Dynamic Typing and NaN Boxing

8. September 2020

NaN Boxing by @mechantecerises noshadow

Many modern programming languages have a feature called dynamic typing. The key distinction between a dynamically typed and a statically typed language is that most type checks are performed at run-time as opposed to at compile-time. Types are no longer associated with a variable, but with the underlying value stored inside. Because a variable can hold any type it wants, the author has to make sure that the expectations match the actual code.

// Variable 'a' gets initialized with a value of type String
let a = "hello world"

// Binding is changed to a value of type Array
// The array itself can also contain any mix of types
a = [false, "bears", "beets", "battlestar galactica", 3.21]

// The type of the value that ends up being stored inside
// the variable 'result' depends on the result of the coin flip
const result = coinflip() ? "test" : 512

This article isn’t about whether dynamic typing is a good thing or not.
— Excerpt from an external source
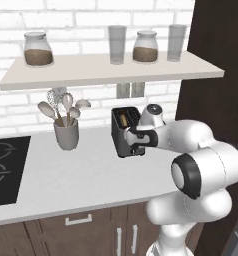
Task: Start the toaster. Once the lever pops up, take the bread to the plate on the dining counter.
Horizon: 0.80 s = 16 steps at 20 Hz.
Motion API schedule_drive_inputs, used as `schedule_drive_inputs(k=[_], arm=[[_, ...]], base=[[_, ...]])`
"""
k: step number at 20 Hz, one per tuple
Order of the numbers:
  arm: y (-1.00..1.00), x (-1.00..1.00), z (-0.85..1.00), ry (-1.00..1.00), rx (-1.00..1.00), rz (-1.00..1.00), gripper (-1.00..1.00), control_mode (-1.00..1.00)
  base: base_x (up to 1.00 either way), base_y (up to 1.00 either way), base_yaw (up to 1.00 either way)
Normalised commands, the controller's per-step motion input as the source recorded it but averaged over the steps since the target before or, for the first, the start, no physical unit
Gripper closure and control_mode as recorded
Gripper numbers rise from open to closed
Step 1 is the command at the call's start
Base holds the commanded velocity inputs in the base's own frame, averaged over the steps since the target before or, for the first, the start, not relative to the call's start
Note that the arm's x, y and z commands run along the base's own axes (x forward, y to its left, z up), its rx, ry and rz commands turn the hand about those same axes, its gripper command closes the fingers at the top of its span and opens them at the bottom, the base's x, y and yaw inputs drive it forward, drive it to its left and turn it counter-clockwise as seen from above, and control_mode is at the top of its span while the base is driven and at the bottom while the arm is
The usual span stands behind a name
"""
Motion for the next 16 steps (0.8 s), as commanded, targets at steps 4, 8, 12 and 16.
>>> schedule_drive_inputs(k=[4,8,12,16], arm=[[0.00,0.00,-0.26,0.00,0.00,0.00,-1.00,-1.00],[0.00,0.00,-0.31,0.00,0.00,0.00,-1.00,-1.00],[0.00,0.00,-0.34,0.00,0.00,0.00,-1.00,-1.00],[0.00,0.00,-0.34,0.00,0.00,0.00,-1.00,-1.00]], base=[[0.00,0.00,0.00],[0.00,0.00,0.00],[0.00,0.00,0.00],[0.00,0.00,0.00]])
My goal for this article is to show you two ways how dynamic typing might be implemented in a language runtime and how they differ from each other.

One of those methods will be NaN boxing, a technique in which you “box” certain types of values into the 8 bytes of a double-precision floating-point value.

Background knowledge

In order to really understand what’s going on here, I recommend you have at least some familiarity with the C programming language. If bitmasks and pointers are something you’re scared of, I recommend you brush up your skills by reading the following resources first:

If you feel like you’re comfortable with these topics, then let’s go ahead!

Tagged Unions

A tagged union is a struct which contains a union of many different other types and a tag (or type) field which signals which type is actually stored. We’ll be implementing a tagged union supporting integers, floats, booleans and “null”. Later we’ll extend the code to also support an array type.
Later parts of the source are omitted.